One of the key questions I have been asking since we have started the air quality discussion with the Nishi project has been what these risk analysis rates actually mean. For instance, if we talk about a 197 in one million increased cancer risk, over what period of time is that over?
It turns out that the answer was there, we just had to find the right document, in this case the air quality analysis at New Harmony, which turns out to be quite a bit lower than the risk at Nishi.
However, the duration of exposure is incredibly important because, in the case of the current proposal at Nishi, we end up with a development where the inhabitants are going to primarily be student renters and therefore most of them will be there anywhere from one to three years.
Sunday’s commentary on Nishi’s air quality issue attempts to forge out some ground to put this issue to rest. While there are some reasonable concerns about the air quality, given the limited duration of exposure at a student rental housing project, I tend to believe these are more about stopping the project than exposing legitimate health concerns.
But a key piece that has been missing has been an understanding of what the risk factors mean.
Well, now we have a greater understanding and we pulled up the report from the city-hired consultant on New Harmony. The developer had hired LSA Associates to do an HRA (Health Risk Assessment) on the project.
The figure ultimately derived by these types of studies represents a “maximum potential cancer risk” and “a reasonable worst-case estimate for the nearest point of the project parcel containing the multi-family homes…”
The consultant notes that LSA “concludes that the actual cancer risk would be lower than the values they calculated because…”
First: “The maximum potential cancer risk is based on the assumption that an individual is exposed to the outdoor air concentrations computed by the dispersion model for 24 hours per day throughout
a 70 year lifetime.”
That’s the key piece I was looking for. If that’s true, then even a five-year exposure would be negligible. And, while some have pointed out I am only looking at cancer risks, the reality is that’s what we appear to have data on AND the same principle should still apply for other health risks – it should be a function of concentration over time, not just concentration.
Second, they find that a resident occupies a specific residence an average of nine years and in the same general area for 30 years. For apartments, that is a good deal less, “averaging between 5 and 15 years.” And of course, we expect student apartments to be even less than that. Again, I would say one to three years, but it would now appear that even going up to five and 10 years is not going to be a huge problem.

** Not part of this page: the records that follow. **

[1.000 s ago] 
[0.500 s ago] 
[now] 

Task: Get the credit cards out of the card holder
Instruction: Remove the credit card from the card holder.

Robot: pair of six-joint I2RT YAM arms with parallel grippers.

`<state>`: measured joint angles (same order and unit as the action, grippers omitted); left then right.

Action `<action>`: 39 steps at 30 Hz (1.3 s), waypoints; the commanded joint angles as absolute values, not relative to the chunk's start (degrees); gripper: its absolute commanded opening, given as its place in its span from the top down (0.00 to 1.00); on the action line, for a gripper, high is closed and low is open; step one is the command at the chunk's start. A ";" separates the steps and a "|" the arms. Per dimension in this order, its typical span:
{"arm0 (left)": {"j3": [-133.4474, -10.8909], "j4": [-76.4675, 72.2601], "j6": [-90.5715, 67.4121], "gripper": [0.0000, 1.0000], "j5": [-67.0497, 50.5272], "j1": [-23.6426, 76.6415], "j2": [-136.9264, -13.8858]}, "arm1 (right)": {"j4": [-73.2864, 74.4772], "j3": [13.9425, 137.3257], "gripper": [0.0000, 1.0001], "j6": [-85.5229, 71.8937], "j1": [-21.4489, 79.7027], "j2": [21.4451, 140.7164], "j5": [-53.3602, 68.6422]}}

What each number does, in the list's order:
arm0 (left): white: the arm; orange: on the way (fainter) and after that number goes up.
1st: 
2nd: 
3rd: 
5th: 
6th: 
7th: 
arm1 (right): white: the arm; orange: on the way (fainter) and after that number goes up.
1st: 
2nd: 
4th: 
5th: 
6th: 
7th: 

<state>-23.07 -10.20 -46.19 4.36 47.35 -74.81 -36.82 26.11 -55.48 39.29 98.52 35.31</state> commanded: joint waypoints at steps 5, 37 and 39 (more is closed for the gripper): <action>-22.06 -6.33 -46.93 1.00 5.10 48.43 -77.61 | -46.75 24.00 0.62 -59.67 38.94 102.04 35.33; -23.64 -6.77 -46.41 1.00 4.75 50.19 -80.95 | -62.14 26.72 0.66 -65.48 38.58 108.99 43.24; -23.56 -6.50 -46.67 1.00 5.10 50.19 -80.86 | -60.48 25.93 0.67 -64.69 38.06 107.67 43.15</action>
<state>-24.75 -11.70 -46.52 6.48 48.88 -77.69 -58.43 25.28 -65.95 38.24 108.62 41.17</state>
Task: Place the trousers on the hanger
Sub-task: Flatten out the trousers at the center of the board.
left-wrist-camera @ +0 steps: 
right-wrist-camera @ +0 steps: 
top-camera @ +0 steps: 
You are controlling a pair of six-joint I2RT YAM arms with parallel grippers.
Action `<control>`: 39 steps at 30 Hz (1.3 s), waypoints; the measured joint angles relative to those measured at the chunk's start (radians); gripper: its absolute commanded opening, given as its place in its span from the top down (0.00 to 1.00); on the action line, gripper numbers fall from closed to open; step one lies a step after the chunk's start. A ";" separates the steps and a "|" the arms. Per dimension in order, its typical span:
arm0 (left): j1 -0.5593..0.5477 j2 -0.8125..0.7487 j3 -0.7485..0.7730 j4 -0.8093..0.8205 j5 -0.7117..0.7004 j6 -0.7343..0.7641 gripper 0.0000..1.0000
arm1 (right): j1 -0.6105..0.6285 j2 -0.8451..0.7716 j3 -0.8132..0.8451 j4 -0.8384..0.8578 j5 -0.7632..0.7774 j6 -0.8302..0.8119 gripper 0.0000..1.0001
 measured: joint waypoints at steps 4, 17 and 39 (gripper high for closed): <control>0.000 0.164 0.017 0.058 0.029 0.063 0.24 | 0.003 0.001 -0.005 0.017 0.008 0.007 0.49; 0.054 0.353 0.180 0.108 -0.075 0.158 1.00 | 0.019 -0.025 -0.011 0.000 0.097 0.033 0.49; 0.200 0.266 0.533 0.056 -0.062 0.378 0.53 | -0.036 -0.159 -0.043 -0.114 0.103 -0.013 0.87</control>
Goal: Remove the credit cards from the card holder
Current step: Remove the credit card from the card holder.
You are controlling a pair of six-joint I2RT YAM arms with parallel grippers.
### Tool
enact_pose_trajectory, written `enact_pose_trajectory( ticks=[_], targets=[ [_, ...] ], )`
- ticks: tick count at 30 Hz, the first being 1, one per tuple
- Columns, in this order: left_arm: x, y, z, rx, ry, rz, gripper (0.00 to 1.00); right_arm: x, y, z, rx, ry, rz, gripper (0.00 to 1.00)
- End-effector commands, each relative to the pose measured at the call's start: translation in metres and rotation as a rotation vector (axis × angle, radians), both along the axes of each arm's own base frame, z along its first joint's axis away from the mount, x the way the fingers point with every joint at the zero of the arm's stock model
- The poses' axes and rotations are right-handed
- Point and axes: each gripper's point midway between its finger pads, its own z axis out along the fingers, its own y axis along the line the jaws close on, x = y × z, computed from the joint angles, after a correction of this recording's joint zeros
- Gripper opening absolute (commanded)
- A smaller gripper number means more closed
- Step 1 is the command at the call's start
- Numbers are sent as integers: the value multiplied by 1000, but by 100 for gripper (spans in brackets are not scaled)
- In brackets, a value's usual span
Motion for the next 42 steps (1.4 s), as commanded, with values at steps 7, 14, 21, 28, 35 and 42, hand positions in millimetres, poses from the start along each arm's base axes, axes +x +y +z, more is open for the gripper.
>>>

Finally, they note that “people spend most of their time indoors, averaging 22.5 hours per day, not outdoors. TAC [toxic air contaminant] levels indoors are typically one-third lower in residences and schools than outdoors, and almost one-half lower in offices than outdoors.”
This is helpful information for sure. It puts the risk analysis into perspective – it is the assumed risk over the lifetime of exposure – a maximum possible risk. Now, in the case of New Harmony the risk was about nine in a million, and here it is somewhere around 200 in a million for cancer.
It was pointed out on Sunday that we continue to ignore the risk of other factors. For instance they cite the Bay Area Air Quality Management District (BAAQMD) ordinance: ”Scientific studies show that exposure to particulate matter from air pollution leads to significant human health problems, including: aggravated asthma; chronic bronchitis; reduced lung function; irregular heartbeat; heart attack; and premature death in people with heart or lung disease. Exposure to air pollutants that are carcinogens can also have significant human health consequences. For example, exposure to diesel exhaust is an established cause of lung cancer.”
The reason I have looked at cancer risk is that is the quantifiable data which appears to be available. The question I would have is what are the risk factors for the other possible impacts of TAC pollution?
In this case, unlike New Harmony, the risks were found to be “significant.” The recommendation was not to not build in this area, but rather employ a series of mitigation measures designed to lower the risk.
Ultimately the EIR is a disclosure document rather than a prohibitive one. They found that the air quality impact is significant but partially reducible through a series of mitigation measures.
As the consultant report cited demonstrates, most people spend most of their time indoors (if they are home) and not outdoors. They have found that indoor levels are far lower (one-third) than outdoor levels. Couple that with the relatively short period of exposure (compared to the 70-year baseline) and the real health impacts here are probably less than alarming.
With that said, I would still like to get a better sense for the other risk factors for other impacts listed above, and the upper level TAC levels for the site. Right now it would appear that, even at the upper bounds, you are still looking at an increased risk of less than one in 5,000 over a 70-period of exposure.